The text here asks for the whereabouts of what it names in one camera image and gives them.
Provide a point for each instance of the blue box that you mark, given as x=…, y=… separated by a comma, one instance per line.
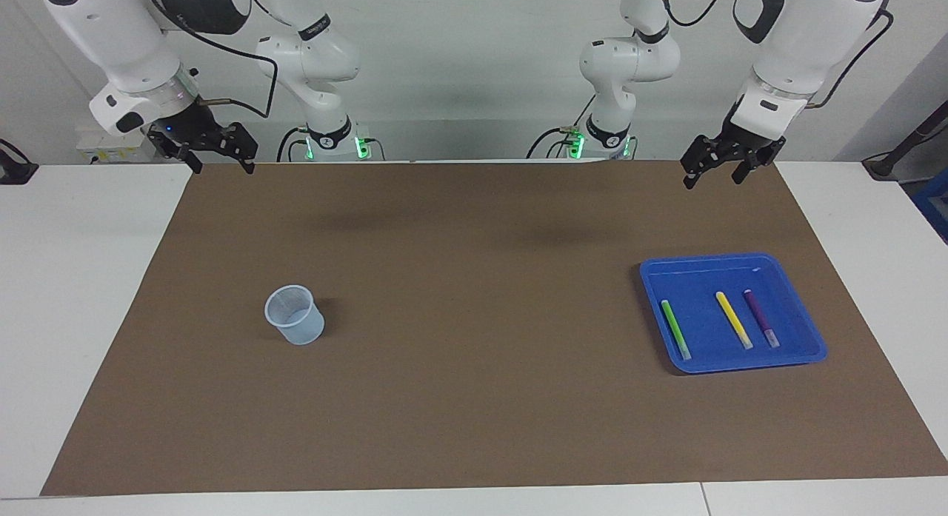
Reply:
x=935, y=205

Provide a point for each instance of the translucent plastic cup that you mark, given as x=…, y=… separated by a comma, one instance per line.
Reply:
x=300, y=331

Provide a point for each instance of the white power strip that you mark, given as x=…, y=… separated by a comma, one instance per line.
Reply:
x=104, y=147

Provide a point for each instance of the yellow marker pen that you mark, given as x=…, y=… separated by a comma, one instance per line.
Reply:
x=734, y=320

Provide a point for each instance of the purple marker pen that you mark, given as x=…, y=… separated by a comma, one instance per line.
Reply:
x=760, y=317

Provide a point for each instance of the brown table mat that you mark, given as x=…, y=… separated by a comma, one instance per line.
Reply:
x=474, y=397

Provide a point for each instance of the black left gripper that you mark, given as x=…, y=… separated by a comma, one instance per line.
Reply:
x=748, y=135

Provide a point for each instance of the blue plastic tray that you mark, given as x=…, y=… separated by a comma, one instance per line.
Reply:
x=696, y=286

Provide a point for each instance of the black table clamp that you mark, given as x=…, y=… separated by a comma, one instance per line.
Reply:
x=15, y=172

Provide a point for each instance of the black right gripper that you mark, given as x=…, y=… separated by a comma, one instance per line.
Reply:
x=189, y=127

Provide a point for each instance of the green marker pen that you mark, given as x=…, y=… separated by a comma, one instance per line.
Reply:
x=675, y=329

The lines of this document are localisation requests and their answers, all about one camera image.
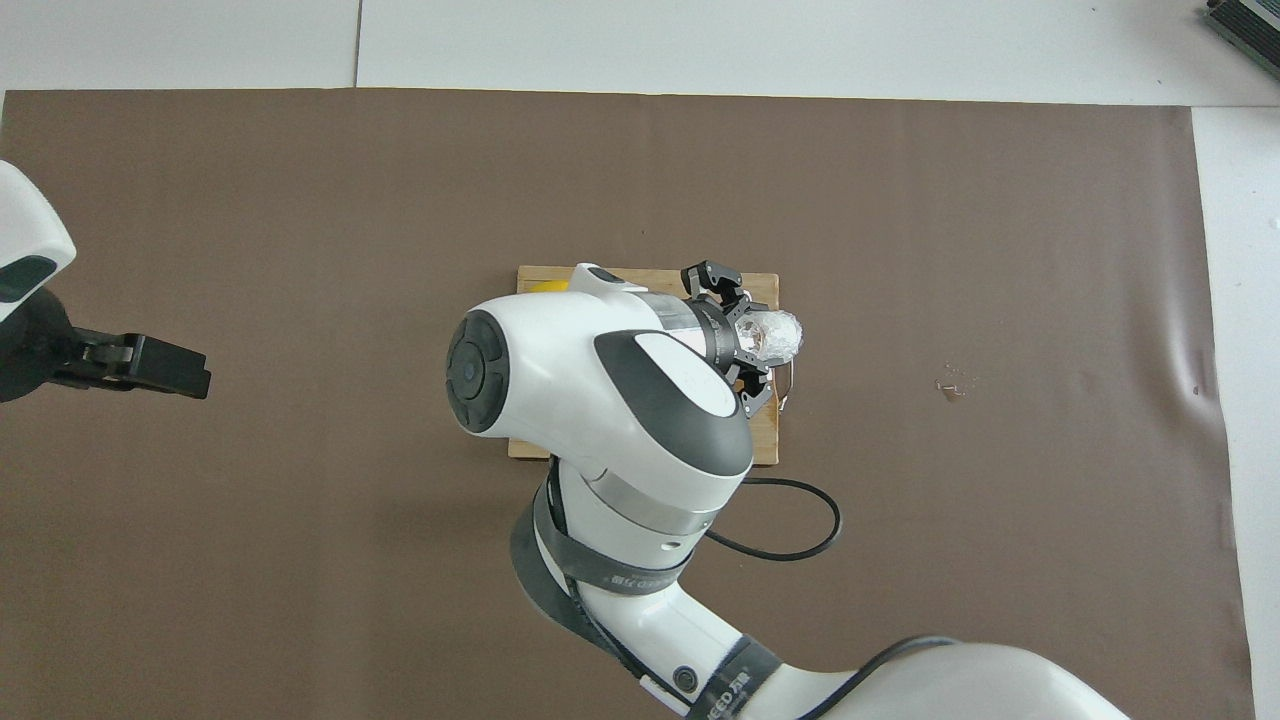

========================================================================

* **PROBLEM STATEMENT**
Copy out every line of the listing that includes the string "black".

* **OUTPUT FOR THIS TASK**
Provide a point for each instance of the black left gripper that you mark, given as x=…, y=… separated by a comma, one instance per line.
Provide a point for each instance of the black table clamp that you mark, given as x=…, y=… separated by a comma, one instance per line.
Provide a point for each instance of the black right gripper that you mark, given as x=…, y=… separated by a comma, one instance per line.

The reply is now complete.